CAP: 1.5-8 (10) cm broad, broadly conical or oval
or bell-shaped (often with an umbo ) when young, gradually expanding to
convex, broadly umbonate, or plane; surface smooth or with small
whitish veil remnants when young, viscid when moist, soon dry, color
variable: whitish with a brown to yellowish center, or entirely yellow
to yellowish-buff to yellow-brown, or sometimes cinnamon-brown when
young and sometimes dingy olive in old age; bruising and aging bluish;
margin sometimes hung with veil remnants. Flesh firm, white, staining
blue or blue-green when bruised.
GILLS: Close, adnate to
adnexed or seceding to free; pallid, soon becoming gray, then deep
purple-gray to nearly black; edges whitish.
STALK: 4-15 cm long, 0.4-1-5
cm thick, equal or more often thicker below, dry, white or sometimes
yellowish to yellow-brown, aging or bruising blue or blue-green;
smooth.
VEIL: Membranous, white or
bluish-stained, usually forming a thin, fragile, superior ring on stalk
which is blackened by falling spores.
SPORE PRINT: Dark
purple-brown to blackish; spores 11-17x7-12 microns, elliptical,
smooth, thick-walled, with a large apical germ pore. Cystidia present
on faces of gills, but chrysocystidia absent.
HABITAT: Solitary or in
groups on dung and manure, especially in cattle pastures; widely
distributed in the tropics and subtropics-Colombian, Central America,
Mexico, etc-and in the Gulf Coast region of the United States.
EDIBILITY: Hallucinogenic. Is not as powerful on a dry weight basis as Psilocybe cyanescens, but is larger.
Psilocybe cubensis is a species of psychedelic mushroom whose primary,
pharmacologically active constituents are psilocybin and psilocin. They
belong to the Strophariaceae family, are reddish-cinnamon brown to golden brown in color ,
and bruise bluish/greenish when crushed or dried. Their caps are planar
when fully mature, and their gills are andate (horizontally attached to
the stem) to andex (slightly indented at the attachment point)

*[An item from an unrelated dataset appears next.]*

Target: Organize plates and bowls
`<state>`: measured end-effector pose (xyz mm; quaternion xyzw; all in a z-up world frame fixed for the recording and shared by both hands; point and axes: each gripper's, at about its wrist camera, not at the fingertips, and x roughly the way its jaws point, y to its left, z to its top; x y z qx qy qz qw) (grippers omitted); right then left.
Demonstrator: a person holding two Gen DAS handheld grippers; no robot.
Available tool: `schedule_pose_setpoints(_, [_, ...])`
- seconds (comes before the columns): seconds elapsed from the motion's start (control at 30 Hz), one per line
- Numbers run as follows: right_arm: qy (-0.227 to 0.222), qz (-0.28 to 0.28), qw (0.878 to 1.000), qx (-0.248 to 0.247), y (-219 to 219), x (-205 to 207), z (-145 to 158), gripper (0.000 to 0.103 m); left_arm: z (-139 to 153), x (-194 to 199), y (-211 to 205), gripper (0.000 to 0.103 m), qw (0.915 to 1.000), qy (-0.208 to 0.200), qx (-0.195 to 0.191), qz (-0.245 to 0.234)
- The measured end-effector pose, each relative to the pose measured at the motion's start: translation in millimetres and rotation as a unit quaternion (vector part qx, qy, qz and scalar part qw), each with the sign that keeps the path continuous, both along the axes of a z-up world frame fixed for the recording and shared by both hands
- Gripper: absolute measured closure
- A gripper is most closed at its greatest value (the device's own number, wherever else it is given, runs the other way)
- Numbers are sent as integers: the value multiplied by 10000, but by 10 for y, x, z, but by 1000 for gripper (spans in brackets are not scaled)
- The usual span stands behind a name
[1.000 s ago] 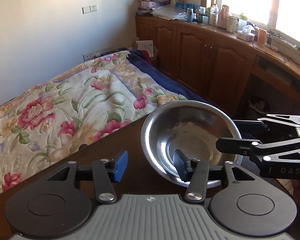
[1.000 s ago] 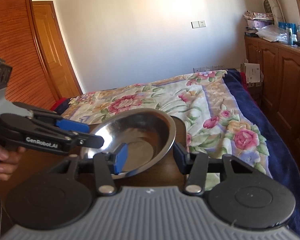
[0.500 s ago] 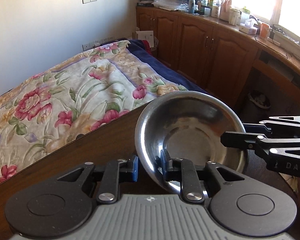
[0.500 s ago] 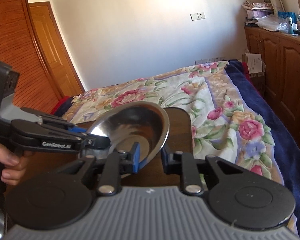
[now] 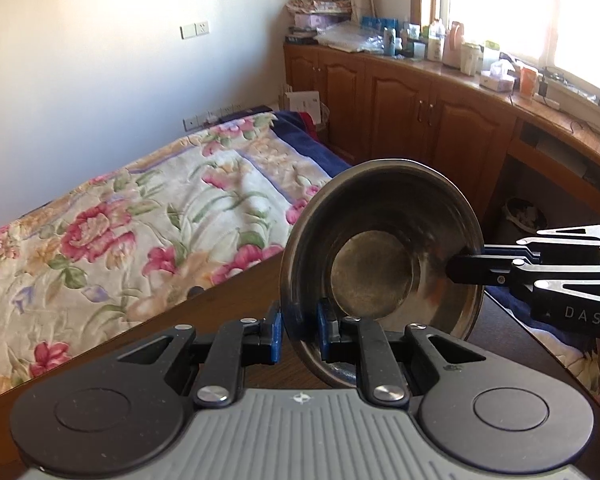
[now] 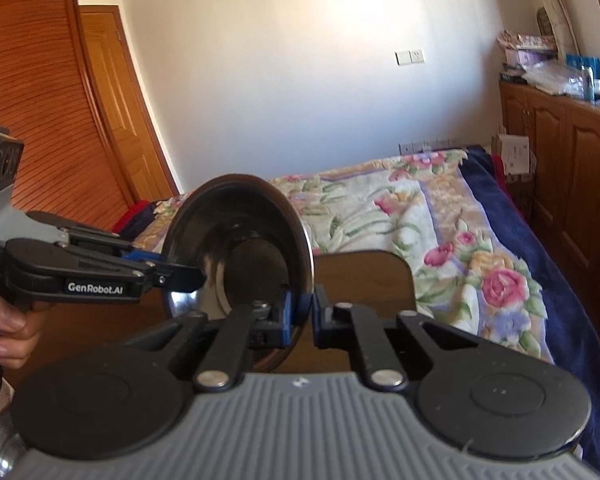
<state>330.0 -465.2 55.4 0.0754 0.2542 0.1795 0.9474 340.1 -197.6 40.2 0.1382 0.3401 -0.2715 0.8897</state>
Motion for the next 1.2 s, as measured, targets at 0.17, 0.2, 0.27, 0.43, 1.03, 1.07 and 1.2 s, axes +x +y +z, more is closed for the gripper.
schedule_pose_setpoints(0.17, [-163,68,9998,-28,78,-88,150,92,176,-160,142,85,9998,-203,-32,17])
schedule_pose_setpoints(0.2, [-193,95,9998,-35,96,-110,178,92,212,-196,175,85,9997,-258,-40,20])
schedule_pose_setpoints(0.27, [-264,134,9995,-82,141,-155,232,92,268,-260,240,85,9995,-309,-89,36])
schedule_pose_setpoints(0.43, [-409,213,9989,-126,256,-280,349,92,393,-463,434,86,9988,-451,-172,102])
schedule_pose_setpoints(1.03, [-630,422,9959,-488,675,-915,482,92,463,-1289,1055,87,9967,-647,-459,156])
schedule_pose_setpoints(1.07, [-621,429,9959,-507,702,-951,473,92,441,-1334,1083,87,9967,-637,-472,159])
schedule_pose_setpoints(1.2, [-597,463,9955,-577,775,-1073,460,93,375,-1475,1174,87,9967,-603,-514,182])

depending on the subspecies. The gills are closely spaced and drop
dark-brown to blackish spores.
Psilocybe cubensis are coprophilic, and colonize the dung of large
herbivores, most notably cows and other grazing mammals. They prefer
humid grasslands and have been found in tropical and subtropical
environments in the Americas and Asia. In the US, they are sometimes
found growing wild in the south, generally below the 35th parallel.
They have been found in the highlands and river valleys of Colombia,
Ecuador and Peru in South America.
Psilocybe cubensis is used in spiritual and or healing rituals in
Mesoamerica, notably by the Chol and the Lacandon Maya people in
southern Mexico.
This species was identified as Stropharia cubensis by F.S. Earle in
Cuba in 1904 (hence the specific name). It was later identified
independently as Naematoloma caerulescens in Tonkin in 1907 by N.
Patouillard and as Stropharia cyanescens by W.A. Murrill in 1941 in
Florida novelty. These synonyms were later assigned to the species P.
cubensis. It was later found throughout U.S. Gulf Coast, Mexico,
Central America, South America, West Indies, Thailand, Cambodia, India,
and Australia.
Its psychoactive compounds are:
* Psilocybin (4-Phosphoryloxy-N,N-dimethyltryptamine)
* Psilocin (4-hydroxy-N,N-dimethyltryptamine)
* Baeocystin (4-Phosphoryloxy-N-methyltryptamine)
* Norbaeocystin (4-Phosphoryloxytryptamine)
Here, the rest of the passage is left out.